In December 2022, the U.S. Department of Justice’s Office of Legal Counsel issued an opinion arguing that mailing abortion pills does not violate federal law “where the sender lacks the intent that the recipient of the drugs will use them unlawfully.”
But “sender” and “recipient” don’t appear in the federal statute, two lawyers with the Heritage Foundation, a conservative think tank, point out — which, they say, nullifies the usefulness of the Justice Department opinion.
The agency’s Office of Legal Counsel “has, therefore, effectively created a new statute, intentionally neutralizing the current one so that it poses no obstacle to the Biden Administration’s agenda of maximizing abortion access,” wrote Thomas Jipping and Sarah Perry, both senior legal fellows with the Heritage Foundation, in an article published by the think tank in February 2023.
A U.S. district judge in April 2023 found that mailing abortion pills violates the Comstock Act. In August 2023, the U.S. 5th Circuit Court of Appeals declined to rule on that question, though one appeals-court judge wrote in a concurring opinion that he agreed with the lower-court judge on that point.
The Supreme Court did not address the Comstock Act question in its decision June 13.
Since the Biden administration won’t stop allowing abortion pills to be sent through the mail, the question is moot for now — but might not be if Biden loses his reelection bid in November.
“I suspect that in a new administration this may be on the list of Department of Justice opinions that might be ripe for reconsideration, as well as deciding whether the Justice Department would enforce the Comstock Act,” Jipping said Thursday during a press briefing, responding to a question from the Register.
4. Pro-life states may seek to further regulate abortion pills.
While the FDA regulates abortion pills, it’s possible that state governments may do so, as well.
“The FDA approval process sets a regulatory floor, not a ceiling. So it determines that these particular drugs, medications, are safe to bring to market and safe for sale, but it does not — particularly in the case now that we’ve seen, in abortion — it does not prohibit states from regulating exactly to what extent they’re going to distribute or limit or criminalize the use of any particular drug,” said Sarah Perry, senior legal fellow with the Heritage Foundation, during a press briefing June 13.
“So it is a novel question, I think; we have yet to see it play out, but I do expect we’re going to see a fair level of state legislative activity now seeking to restrict access to the abortion pill,” Perry said.

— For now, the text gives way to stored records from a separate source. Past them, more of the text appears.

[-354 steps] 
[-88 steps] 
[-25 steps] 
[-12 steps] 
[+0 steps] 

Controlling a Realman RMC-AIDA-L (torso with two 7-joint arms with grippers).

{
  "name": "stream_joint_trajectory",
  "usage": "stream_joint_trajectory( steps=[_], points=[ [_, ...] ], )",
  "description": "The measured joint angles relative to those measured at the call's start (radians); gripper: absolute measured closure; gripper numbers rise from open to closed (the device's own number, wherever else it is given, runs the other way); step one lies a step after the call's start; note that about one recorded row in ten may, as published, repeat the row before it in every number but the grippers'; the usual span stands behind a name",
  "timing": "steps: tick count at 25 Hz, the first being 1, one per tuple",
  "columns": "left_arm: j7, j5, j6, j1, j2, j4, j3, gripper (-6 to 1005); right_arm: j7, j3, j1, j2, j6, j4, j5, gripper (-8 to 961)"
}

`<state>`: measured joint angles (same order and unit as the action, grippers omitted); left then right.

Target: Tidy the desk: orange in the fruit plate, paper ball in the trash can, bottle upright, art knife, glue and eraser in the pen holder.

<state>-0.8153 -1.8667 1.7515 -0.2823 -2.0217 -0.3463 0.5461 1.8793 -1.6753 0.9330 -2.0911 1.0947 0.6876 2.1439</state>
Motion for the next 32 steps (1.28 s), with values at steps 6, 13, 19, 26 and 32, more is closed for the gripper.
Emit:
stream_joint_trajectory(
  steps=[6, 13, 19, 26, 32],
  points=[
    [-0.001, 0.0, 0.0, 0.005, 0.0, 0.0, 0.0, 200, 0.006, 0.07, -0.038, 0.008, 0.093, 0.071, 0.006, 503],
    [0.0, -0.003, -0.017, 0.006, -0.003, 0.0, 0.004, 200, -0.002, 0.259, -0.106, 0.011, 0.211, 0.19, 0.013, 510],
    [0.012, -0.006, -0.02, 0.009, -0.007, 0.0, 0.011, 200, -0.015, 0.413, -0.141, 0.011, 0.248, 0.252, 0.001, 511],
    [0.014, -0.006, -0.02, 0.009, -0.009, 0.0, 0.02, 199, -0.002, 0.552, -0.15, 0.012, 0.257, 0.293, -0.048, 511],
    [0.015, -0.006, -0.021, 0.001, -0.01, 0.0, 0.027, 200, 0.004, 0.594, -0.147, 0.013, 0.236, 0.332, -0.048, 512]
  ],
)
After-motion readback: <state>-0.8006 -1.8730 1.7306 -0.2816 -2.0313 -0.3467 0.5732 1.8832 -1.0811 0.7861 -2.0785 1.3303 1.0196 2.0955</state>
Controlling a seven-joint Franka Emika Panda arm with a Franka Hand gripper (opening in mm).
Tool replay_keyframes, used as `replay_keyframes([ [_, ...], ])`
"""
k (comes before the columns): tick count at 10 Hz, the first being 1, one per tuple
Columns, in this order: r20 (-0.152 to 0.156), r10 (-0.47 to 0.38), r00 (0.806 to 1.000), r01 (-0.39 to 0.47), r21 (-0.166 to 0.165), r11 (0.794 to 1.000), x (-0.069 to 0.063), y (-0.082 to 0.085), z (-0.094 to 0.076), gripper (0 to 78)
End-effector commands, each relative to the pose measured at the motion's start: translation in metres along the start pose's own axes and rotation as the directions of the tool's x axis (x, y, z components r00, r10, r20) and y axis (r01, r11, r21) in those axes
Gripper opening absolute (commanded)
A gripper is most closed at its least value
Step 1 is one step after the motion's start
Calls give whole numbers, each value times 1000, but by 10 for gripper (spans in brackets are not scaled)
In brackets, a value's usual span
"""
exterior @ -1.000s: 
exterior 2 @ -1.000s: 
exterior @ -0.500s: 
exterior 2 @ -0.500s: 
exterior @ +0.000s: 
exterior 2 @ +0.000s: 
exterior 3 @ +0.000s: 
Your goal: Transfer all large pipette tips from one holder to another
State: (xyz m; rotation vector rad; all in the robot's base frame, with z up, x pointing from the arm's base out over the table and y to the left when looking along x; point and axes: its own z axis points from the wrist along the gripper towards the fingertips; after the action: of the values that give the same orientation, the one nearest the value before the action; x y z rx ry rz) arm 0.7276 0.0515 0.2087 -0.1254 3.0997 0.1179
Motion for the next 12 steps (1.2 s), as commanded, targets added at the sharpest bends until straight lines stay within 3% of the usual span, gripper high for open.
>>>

One example: In Louisiana, where abortion has been illegal since August 2022, state legislators moved recently to crack down on abortion pills.
On May 24, Louisiana Gov. Jeff Landry signed into law a statute defining a crime of “coerced criminal abortion by means of fraud” applying to someone who knowingly uses “an abortion-inducing drug” to attempt to cause an abortion “on an unsuspecting pregnant mother without her knowledge or consent,” with prison sentences starting at five years.
Louisiana state Sen. Thomas Pressly, R-Shreveport, said his sister’s husband in Texas tricked her into taking abortion pills. Prosecutors in Massachusetts on May 24 brought charges in a comparable case.
Some pro-lifers say the FDA ought to answer for these cases and others like them.
“Abusers’ accessing abortion drugs online is possible because of the FDA’s actions. So we expect the FDA to be held accountable,” Katie Daniel, state policy director of Susan B. Anthony Pro-Life America, told the Register.
The new law in Louisiana defines the abortion pills mifepristone and misoprostol as controlled substances, making it illegal to possess them unless they were obtained “pursuant to a valid prescription or order from a practitioner.”
(Mifepristone blocks the hormone progesterone, which is needed for a pregnancy to continue. Misoprostol, which the National Institutes of Health says “may be employed to induce labor following intrauterine fetal demise,” has medical uses that are not connected to abortion.)
The new Louisiana law takes effect Oct. 1 — unless a court says otherwise.